• [Exercise brief]: Would you repeat the listing exactly, without any of its images?

--- Recorded information Enclosed Below ---

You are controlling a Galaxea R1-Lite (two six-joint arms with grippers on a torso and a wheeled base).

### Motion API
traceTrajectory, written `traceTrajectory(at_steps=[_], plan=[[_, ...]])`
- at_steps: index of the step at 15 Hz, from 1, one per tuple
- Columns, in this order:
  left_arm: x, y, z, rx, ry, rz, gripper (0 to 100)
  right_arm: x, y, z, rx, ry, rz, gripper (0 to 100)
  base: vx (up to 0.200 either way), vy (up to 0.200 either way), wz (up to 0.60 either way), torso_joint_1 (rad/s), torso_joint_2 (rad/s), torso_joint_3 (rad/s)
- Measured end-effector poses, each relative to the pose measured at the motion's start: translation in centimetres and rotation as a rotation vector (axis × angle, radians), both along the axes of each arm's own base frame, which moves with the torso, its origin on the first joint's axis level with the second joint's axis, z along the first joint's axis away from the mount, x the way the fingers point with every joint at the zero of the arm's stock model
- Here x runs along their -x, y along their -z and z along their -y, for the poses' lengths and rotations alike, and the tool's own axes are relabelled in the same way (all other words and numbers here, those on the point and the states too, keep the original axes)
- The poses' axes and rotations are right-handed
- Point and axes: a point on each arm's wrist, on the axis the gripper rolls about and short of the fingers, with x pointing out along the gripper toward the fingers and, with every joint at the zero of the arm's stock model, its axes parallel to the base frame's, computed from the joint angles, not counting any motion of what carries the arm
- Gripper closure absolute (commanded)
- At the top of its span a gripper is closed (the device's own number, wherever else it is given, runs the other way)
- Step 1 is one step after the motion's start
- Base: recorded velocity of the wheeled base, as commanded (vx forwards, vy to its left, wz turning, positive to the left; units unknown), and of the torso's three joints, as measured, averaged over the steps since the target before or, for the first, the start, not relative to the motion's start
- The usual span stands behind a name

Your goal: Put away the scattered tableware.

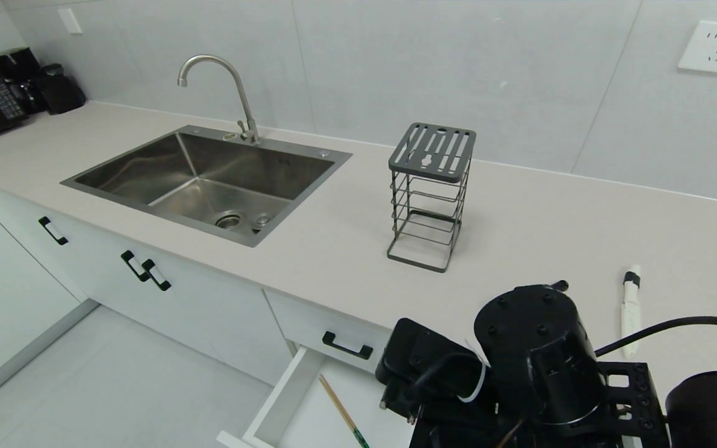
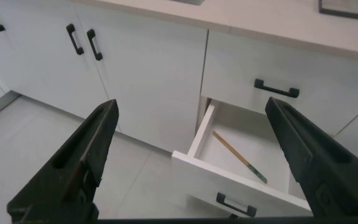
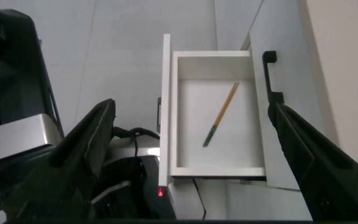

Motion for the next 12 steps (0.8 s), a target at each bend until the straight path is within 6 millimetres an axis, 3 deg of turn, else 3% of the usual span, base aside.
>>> traceTrajectory(at_steps=[4, 12], plan=[[0.0, 0.0, 0.0, 0.001, 0.000, 0.000, 0, -0.9, 0.4, 0.0, 0.005, -0.031, -0.038, 0, 0.000, 0.000, 0.00, 0.281, -0.56, -0.267], [0.0, 0.0, 0.0, 0.000, 0.000, 0.000, 0, -3.2, 2.1, 1.9, 0.028, 0.098, -0.127, 0, 0.000, 0.000, 0.00, 0.015, -0.03, -0.015]])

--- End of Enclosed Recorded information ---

• [Exercise answer]:
You are controlling a Galaxea R1-Lite (two six-joint arms with grippers on a torso and a wheeled base).

### Motion API
traceTrajectory, written `traceTrajectory(at_steps=[_], plan=[[_, ...]])`
- at_steps: index of the step at 15 Hz, from 1, one per tuple
- Columns, in this order:
  left_arm: x, y, z, rx, ry, rz, gripper (0 to 100)
  right_arm: x, y, z, rx, ry, rz, gripper (0 to 100)
  base: vx (up to 0.200 either way), vy (up to 0.200 either way), wz (up to 0.60 either way), torso_joint_1 (rad/s), torso_joint_2 (rad/s), torso_joint_3 (rad/s)
- Measured end-effector poses, each relative to the pose measured at the motion's start: translation in centimetres and rotation as a rotation vector (axis × angle, radians), both along the axes of each arm's own base frame, which moves with the torso, its origin on the first joint's axis level with the second joint's axis, z along the first joint's axis away from the mount, x the way the fingers point with every joint at the zero of the arm's stock model
- Here x runs along their -x, y along their -z and z along their -y, for the poses' lengths and rotations alike, and the tool's own axes are relabelled in the same way (all other words and numbers here, those on the point and the states too, keep the original axes)
- The poses' axes and rotations are right-handed
- Point and axes: a point on each arm's wrist, on the axis the gripper rolls about and short of the fingers, with x pointing out along the gripper toward the fingers and, with every joint at the zero of the arm's stock model, its axes parallel to the base frame's, computed from the joint angles, not counting any motion of what carries the arm
- Gripper closure absolute (commanded)
- At the top of its span a gripper is closed (the device's own number, wherever else it is given, runs the other way)
- Step 1 is one step after the motion's start
- Base: recorded velocity of the wheeled base, as commanded (vx forwards, vy to its left, wz turning, positive to the left; units unknown), and of the torso's three joints, as measured, averaged over the steps since the target before or, for the first, the start, not relative to the motion's start
- The usual span stands behind a name

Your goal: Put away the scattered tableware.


Motion for the next 12 steps (0.8 s), a target at each bend until the straight path is within 6 millimetres an axis, 3 deg of turn, else 3% of the usual span, base aside.
>>> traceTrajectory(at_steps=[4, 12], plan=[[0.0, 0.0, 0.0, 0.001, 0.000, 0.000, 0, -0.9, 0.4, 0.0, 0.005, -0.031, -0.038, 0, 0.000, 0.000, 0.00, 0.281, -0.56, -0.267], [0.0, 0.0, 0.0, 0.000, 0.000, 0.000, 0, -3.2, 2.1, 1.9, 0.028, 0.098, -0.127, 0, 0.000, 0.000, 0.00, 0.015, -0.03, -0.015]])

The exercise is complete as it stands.